[Date Prev][Date Next][Thread Prev][Thread Next][Date Index][Thread Index]

File System Performance Loss in Genera 8.0 (16X slower!)



    Date: Fri, 6 Jul 90 11:04:06 EDT
    From: cogen@XN.LL.MIT.EDU

    What has happened to the network file system in going from Genera 7.2 to 8.0?
    By one measure, it is 16 TIMES SLOWER THAN BEFORE! I would like to know if
    anyone else has experienced this, or is it a problem with our local
    installation?

My experience is just the opposite -- 8.0 NFS is noticeably faster.
Reading binary files from a Sun 4/60 via NFS is faster than reading them
from a 3650 via NFILE.

    The details: The Symbolics, a 3670, is running 8.0 and uses IP-TCP 422.2 to
    communicate with our Sun 3 running 4.0.

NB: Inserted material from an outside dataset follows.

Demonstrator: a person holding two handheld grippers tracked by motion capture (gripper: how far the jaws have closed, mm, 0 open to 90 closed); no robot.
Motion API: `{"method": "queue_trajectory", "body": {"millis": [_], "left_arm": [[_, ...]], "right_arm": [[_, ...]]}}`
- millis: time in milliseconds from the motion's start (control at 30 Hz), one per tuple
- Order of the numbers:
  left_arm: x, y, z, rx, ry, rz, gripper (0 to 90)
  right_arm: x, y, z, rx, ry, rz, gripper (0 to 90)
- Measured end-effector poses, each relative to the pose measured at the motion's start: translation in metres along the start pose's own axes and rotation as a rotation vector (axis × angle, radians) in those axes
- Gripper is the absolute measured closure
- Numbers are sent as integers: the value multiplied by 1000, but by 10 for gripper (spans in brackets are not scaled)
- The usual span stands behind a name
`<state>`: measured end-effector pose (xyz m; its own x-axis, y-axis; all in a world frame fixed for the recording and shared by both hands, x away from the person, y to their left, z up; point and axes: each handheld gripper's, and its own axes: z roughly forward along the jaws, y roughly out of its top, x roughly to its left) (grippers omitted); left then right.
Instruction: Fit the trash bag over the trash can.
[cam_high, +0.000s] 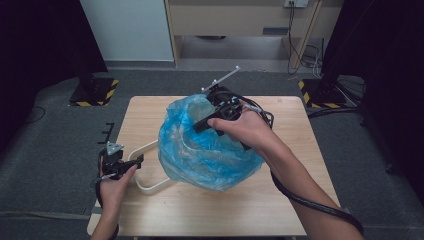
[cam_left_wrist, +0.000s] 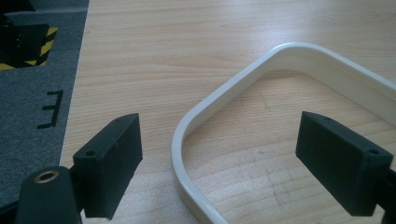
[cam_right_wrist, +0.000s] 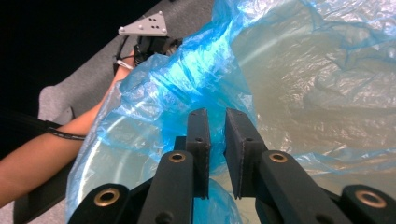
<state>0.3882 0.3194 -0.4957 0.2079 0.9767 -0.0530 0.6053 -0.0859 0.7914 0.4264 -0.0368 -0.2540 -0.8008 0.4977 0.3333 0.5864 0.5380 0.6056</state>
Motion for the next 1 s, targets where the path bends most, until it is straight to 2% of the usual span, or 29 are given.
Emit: {"method": "queue_trajectory", "body": {"millis": [433, 667, 1000], "left_arm": [[0, 0, 0, 0, 0, -1, 140], [0, 0, 0, -1, -1, 0, 140], [0, 1, -1, -4, 0, -3, 140]], "right_arm": [[-5, 1, 9, 38, -19, 19, 780], [-5, 1, 10, 49, -27, 10, 756], [-6, 6, -9, -31, -22, 32, 724]]}}
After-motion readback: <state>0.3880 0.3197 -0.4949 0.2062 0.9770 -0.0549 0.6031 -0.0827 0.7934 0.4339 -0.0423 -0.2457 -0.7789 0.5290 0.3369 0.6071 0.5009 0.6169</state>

    The test program: copy 7 binary files from a directory on the Sun to a local
    Symbolics directory. The files are in the neighborhood of 10KBytes each and the
    directory contains about 140 files.

	    Time under 7.2: about 13 seconds.

	    Time under 8.0: about 215 seconds.

The relative speeds appear to be very dependent upon the particular
operations being used on the NFS stream.  I compared the following three
mathods:

(with-open-file (f "kulla:~/{name}" :direction :input :element-type '(unsigned-byte 8))
  (loop repeat 10240 do (read-byte f)))

(with-open-file (f "kulla:~/{name}" :direction :input :element-type '(unsigned-byte 8))
  (stream-copy-until-eof f #'sys:null-stream))

(copy-file "kulla:~/{name}" "local:>barmar>{name}" :element-type '(unsigned-byte 8))

The first averaged about 8 seconds per file in 7.2 on a 3650, 12 seconds
per file in 8.0 on a 3640; 7.2 is 50% faster.  The second loop averaged
about 1/2 second per file in 7.2, but 1/3 second per file in 8.0; 8.0 is
50% faster.  And the third averaged about 3 seconds per file in 7.2, 1.3
second per file in 8.0; 8.0 is 130% faster.

My interpretation of this is that NFS has gotten faster in 8.0, but
READ-BYTE has gotten slower.

    This is astounding, and completely unusable. Any ideas as to what is wrong? The
    bottom right corner of the screen, which indicates file activity, shows that
    for each file copied, the directory is opened several times. Thus the time to
    copy a file is related to both the size of the file and the size of the
    directory. In this example, the size of the directory appears to dominate. But
    please don't tell me to make my directory smaller! There has to be another
    answer.

Is the Sun directory in a ".sct" hierarchy, where all the files have
explicit version numbers?  If so, then finding the newest version
requires listing the directory to find all the file names of the form
filename.~version~ so that the highest version number can be determined.

However, if all the files are coming from the same directory it should
only need to do this once.  The Lispm maintains a directory contents
cache, and if the directory hasn't been modified then it will use this
cache (note, however, that the progress note still shows this as opening
the directory -- the only way to tell that it is actually going over the
net is by looking at the whostate, to see whether you spend much time in
"NFS ReadDir").

Another change that can affect things adversely is the support in 8.0
IP-TCP for reassembling large datagrams, which is used by 8.0 NFS.  The
maximum packet size on an ethernet is about 1500 bytes, but NFS will
request 8Kbytes of the file at a time.  This datagram will be split into
a series of ethernet packets, but if just one of them isn't received the
entire series will have to be sent again (retransmission occurs at the
datagram level, not the packet level).  I was seeing this when I was
trying my above "benchmarks" on another machine (go into Peek Network
mode and check whether there are a bunch of Reassembly Nodes -- this
indicates you're getting lots of partial datagrams).

                                                barmar